Methods: A prospective, observational study of patient-initiated refusals of medical assistance (RMAs) was performed in a suburban volunteer emergency medical services (EMS) system, with 12 receiving hospitals county-wide. Medical-control contact was required for all patient-initiated RMAs. Consecutive patients who attempted out-of-hospital RMA over a 3-month period were monitored. Structured data instruments were completed by the medical-control operator and medical-control physician for all patients who attempted RMA. Data collected included patient demographics and contact information, scene characteristics, history and physical examination data, length of time of interaction, and the physician's assessment of the need for transport and the patient's capacity to refuse transport. The operator and physician independently graded the physician's assertiveness in talking to the patient on a continuous 10-point scale.
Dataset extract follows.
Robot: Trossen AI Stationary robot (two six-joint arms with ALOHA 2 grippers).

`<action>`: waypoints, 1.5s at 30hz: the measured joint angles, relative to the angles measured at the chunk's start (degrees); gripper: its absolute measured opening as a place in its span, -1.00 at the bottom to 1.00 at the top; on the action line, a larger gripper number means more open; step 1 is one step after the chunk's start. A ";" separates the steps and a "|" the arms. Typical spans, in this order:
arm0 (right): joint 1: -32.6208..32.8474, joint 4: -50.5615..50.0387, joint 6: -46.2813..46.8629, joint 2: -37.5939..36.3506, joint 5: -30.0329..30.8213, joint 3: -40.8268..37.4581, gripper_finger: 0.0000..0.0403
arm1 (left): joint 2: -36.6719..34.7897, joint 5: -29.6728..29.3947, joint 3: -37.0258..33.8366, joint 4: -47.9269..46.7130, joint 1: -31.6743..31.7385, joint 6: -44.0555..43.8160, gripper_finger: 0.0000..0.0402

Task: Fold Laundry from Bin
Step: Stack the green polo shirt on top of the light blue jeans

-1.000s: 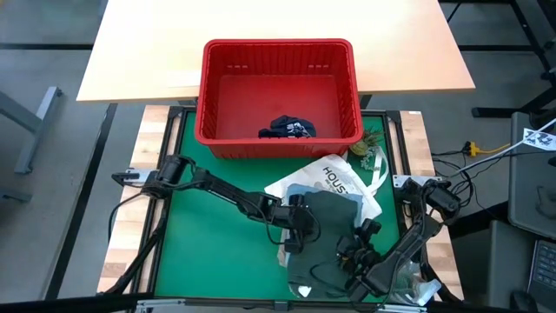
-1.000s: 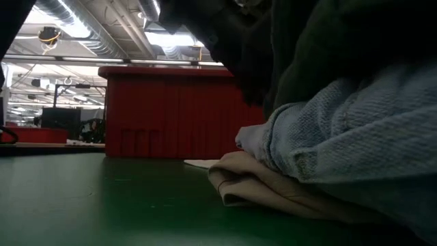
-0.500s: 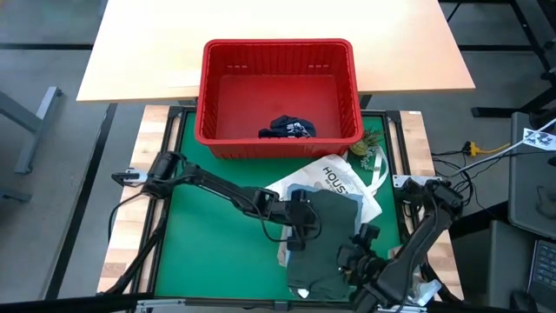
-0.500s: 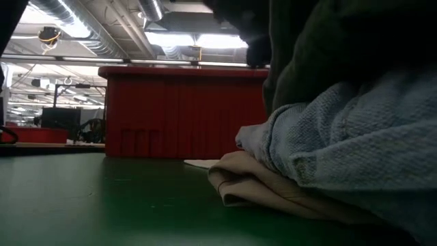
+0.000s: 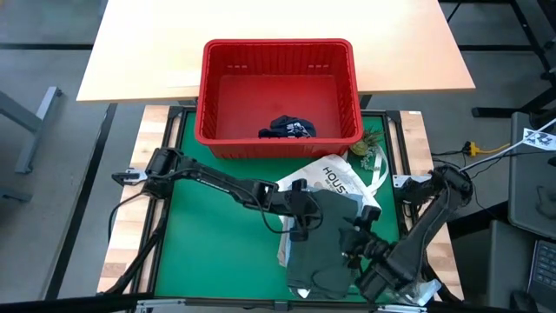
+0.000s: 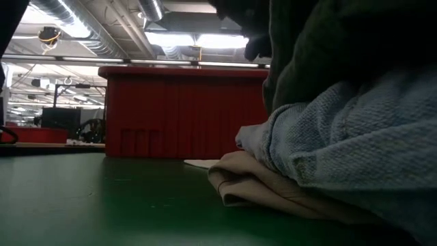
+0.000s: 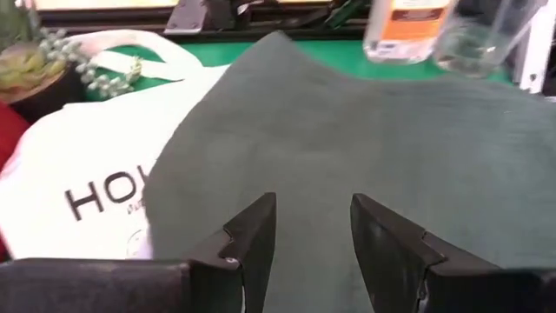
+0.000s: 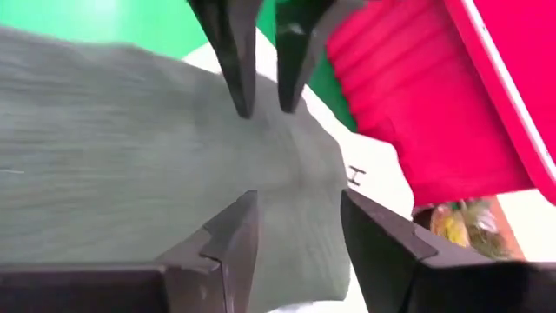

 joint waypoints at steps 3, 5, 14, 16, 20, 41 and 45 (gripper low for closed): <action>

Results: There were 130 patients who attempted RMA; 69 (53%) refused transport even after discussion with the medical-control physician, while 61 (47%) were transported to a hospital. The patients who were transported did not differ from those not transported with respect to age, chief complaint, vital signs, or presence of police on scene. Using the operators' independent assessments, the physicians were more assertive when they graded the patient as being more ill (needs transport, 8.8; may need transport, 7.7; doesn't need transport, 4.1; p < 0.01). When the physicians were more assertive, the patients were more likely to agree to transport (assertiveness > 8, 81% transport; assertiveness < 8, 19% transport; p < 0.01).
Conclusions: Contact with a medical-control physician appears to markedly improve the transport rate for patients who initially attempt to refuse out-of-hospital medical care. This is especially so when physicians are more assertive in recommending transport.